Your answer must be the full listing, reproduced word for word.

Material provided:
---
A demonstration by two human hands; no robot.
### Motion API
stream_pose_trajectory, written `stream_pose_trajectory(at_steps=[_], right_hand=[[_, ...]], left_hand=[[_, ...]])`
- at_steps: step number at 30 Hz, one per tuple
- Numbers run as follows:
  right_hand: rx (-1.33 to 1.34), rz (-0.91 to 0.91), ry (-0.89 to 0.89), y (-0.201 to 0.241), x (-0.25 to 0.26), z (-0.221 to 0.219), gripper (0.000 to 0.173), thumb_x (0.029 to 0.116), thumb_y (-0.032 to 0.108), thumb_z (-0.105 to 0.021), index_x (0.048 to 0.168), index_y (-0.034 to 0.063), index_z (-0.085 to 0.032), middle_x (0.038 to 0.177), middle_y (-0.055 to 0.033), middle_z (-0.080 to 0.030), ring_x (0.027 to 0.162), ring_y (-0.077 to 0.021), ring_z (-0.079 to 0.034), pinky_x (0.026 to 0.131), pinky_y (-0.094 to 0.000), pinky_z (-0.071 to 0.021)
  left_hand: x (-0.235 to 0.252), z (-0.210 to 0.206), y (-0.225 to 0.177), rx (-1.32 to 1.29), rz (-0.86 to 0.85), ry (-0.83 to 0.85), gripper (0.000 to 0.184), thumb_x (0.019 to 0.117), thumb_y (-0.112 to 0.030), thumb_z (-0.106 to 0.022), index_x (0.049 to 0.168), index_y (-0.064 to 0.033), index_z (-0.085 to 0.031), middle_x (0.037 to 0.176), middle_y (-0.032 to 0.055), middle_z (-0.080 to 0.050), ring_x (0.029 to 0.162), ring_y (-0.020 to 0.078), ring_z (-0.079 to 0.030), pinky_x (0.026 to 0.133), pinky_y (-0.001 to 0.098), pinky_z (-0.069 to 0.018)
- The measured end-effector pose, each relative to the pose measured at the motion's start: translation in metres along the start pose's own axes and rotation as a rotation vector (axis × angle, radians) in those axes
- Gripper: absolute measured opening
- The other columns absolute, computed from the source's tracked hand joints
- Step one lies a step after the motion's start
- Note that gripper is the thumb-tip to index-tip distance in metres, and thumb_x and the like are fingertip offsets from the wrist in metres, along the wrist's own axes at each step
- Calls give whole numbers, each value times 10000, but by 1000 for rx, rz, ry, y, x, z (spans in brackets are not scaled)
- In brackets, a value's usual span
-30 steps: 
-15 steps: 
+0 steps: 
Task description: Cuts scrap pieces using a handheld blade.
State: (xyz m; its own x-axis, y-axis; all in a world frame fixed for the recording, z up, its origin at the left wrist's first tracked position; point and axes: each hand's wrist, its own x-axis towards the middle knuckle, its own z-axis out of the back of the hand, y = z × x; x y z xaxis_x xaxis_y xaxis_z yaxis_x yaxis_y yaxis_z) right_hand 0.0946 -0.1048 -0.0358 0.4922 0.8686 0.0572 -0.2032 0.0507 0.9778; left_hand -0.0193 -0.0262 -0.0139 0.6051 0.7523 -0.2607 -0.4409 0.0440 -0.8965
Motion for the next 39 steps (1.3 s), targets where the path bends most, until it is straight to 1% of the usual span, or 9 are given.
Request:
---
Task response:
A demonstration by two human hands; no robot.
### Motion API
stream_pose_trajectory, written `stream_pose_trajectory(at_steps=[_], right_hand=[[_, ...]], left_hand=[[_, ...]])`
- at_steps: step number at 30 Hz, one per tuple
- Numbers run as follows:
  right_hand: rx (-1.33 to 1.34), rz (-0.91 to 0.91), ry (-0.89 to 0.89), y (-0.201 to 0.241), x (-0.25 to 0.26), z (-0.221 to 0.219), gripper (0.000 to 0.173), thumb_x (0.029 to 0.116), thumb_y (-0.032 to 0.108), thumb_z (-0.105 to 0.021), index_x (0.048 to 0.168), index_y (-0.034 to 0.063), index_z (-0.085 to 0.032), middle_x (0.038 to 0.177), middle_y (-0.055 to 0.033), middle_z (-0.080 to 0.030), ring_x (0.027 to 0.162), ring_y (-0.077 to 0.021), ring_z (-0.079 to 0.034), pinky_x (0.026 to 0.131), pinky_y (-0.094 to 0.000), pinky_z (-0.071 to 0.021)
  left_hand: x (-0.235 to 0.252), z (-0.210 to 0.206), y (-0.225 to 0.177), rx (-1.32 to 1.29), rz (-0.86 to 0.85), ry (-0.83 to 0.85), gripper (0.000 to 0.184), thumb_x (0.019 to 0.117), thumb_y (-0.112 to 0.030), thumb_z (-0.106 to 0.022), index_x (0.049 to 0.168), index_y (-0.064 to 0.033), index_z (-0.085 to 0.031), middle_x (0.037 to 0.176), middle_y (-0.032 to 0.055), middle_z (-0.080 to 0.050), ring_x (0.029 to 0.162), ring_y (-0.020 to 0.078), ring_z (-0.079 to 0.030), pinky_x (0.026 to 0.133), pinky_y (-0.001 to 0.098), pinky_z (-0.069 to 0.018)
- The measured end-effector pose, each relative to the pose measured at the motion's start: translation in metres along the start pose's own axes and rotation as a rotation vector (axis × angle, radians) in those axes
- Gripper: absolute measured opening
- The other columns absolute, computed from the source's tracked hand joints
- Step one lies a step after the motion's start
- Note that gripper is the thumb-tip to index-tip distance in metres, and thumb_x and the like are fingertip offsets from the wrist in metres, along the wrist's own axes at each step
- Calls give whole numbers, each value times 10000, but by 1000 for rx, rz, ry, y, x, z (spans in brackets are not scaled)
- In brackets, a value's usual span
-30 steps: 
-15 steps: 
+0 steps: 
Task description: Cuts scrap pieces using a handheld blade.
State: (xyz m; its own x-axis, y-axis; all in a world frame fixed for the recording, z up, its origin at the left wrist's first tracked position; point and axes: each hand's wrist, its own x-axis towards the middle knuckle, its own z-axis out of the back of the hand, y = z × x; x y z xaxis_x xaxis_y xaxis_z yaxis_x yaxis_y yaxis_z) right_hand 0.0946 -0.1048 -0.0358 0.4922 0.8686 0.0572 -0.2032 0.0507 0.9778; left_hand -0.0193 -0.0262 -0.0139 0.6051 0.7523 -0.2607 -0.4409 0.0440 -0.8965
Motion for the next 39 steps (1.3 s), targets where the path bends most, until it is straight to 1% of the usual span, or 9 are given.
Request:

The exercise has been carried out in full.